··· Entries supplied ···
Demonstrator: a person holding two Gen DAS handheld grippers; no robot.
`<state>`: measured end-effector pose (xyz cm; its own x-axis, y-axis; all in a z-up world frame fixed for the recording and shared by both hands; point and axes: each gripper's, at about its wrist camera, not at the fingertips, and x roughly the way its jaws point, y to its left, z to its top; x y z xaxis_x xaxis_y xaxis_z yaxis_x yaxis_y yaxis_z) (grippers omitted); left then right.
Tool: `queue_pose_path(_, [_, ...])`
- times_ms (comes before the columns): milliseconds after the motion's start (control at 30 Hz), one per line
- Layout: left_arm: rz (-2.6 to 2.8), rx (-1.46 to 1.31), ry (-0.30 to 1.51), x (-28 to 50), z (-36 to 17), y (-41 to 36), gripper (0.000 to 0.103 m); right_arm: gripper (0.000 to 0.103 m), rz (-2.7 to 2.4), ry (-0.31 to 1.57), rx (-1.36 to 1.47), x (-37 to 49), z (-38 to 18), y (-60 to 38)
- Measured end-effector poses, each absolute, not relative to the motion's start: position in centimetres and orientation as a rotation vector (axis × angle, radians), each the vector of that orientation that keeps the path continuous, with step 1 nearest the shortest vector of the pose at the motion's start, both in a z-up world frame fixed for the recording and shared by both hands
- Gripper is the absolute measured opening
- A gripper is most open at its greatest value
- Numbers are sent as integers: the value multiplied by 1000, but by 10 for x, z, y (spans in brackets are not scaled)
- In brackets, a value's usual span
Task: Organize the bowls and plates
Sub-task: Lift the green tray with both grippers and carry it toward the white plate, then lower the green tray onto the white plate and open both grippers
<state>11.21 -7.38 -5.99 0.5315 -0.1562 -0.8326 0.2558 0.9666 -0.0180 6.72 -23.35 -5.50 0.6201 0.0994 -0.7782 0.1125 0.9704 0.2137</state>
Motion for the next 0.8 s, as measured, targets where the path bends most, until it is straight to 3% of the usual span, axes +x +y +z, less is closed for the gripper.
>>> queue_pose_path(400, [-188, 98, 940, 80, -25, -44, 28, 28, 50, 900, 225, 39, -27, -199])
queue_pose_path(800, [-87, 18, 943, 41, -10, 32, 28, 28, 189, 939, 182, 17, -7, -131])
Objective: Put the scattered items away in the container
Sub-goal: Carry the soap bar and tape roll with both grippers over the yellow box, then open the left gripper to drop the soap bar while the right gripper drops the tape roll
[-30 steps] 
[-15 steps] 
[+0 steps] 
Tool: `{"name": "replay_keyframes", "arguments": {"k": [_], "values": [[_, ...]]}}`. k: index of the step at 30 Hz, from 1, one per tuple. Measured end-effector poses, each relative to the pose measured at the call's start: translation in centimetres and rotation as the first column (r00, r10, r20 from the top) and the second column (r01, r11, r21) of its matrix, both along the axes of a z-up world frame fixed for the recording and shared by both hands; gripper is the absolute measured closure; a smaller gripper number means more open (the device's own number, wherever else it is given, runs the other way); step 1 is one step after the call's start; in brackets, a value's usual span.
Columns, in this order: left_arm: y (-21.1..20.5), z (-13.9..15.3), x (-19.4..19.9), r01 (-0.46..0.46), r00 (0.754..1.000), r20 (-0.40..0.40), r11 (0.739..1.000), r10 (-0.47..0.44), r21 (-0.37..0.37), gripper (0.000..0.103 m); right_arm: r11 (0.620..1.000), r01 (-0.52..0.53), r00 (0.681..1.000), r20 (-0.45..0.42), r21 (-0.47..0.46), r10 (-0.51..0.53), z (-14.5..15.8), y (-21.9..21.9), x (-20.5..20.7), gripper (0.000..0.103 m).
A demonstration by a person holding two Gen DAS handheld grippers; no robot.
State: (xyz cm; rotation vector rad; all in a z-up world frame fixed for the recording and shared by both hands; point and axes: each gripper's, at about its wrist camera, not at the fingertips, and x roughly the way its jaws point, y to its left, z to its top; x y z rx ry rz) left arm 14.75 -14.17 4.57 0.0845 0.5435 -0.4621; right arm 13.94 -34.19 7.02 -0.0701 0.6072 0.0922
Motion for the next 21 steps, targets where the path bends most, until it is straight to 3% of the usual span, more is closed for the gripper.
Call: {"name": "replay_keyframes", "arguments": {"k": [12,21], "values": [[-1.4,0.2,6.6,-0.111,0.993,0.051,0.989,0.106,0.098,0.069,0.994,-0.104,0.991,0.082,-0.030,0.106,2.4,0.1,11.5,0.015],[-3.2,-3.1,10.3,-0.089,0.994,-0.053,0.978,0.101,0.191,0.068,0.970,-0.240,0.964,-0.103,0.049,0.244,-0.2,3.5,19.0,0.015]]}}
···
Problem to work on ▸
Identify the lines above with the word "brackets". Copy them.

Completed task ▸
- Numbers are sent as integers: the value multiplied by 1000, but by 10 for x, z, y (spans in brackets are not scaled)
- In brackets, a value's usual span
Tool: `{"name": "replay_keyframes", "arguments": {"k": [_], "values": [[_, ...]]}}`. k: index of the step at 30 Hz, from 1, one per tuple. Measured end-effector poses, each relative to the pose measured at the call's start: translation in centimetres and rotation as the first column (r00, r10, r20 from the top) and the second column (r01, r11, r21) of its matrix, both along the axes of a z-up world frame fixed for the recording and shared by both hands; gripper is the absolute measured closure; a smaller gripper number means more open (the device's own number, wherever else it is given, runs the other way); step 1 is one step after the call's start; in brackets, a value's usual span.

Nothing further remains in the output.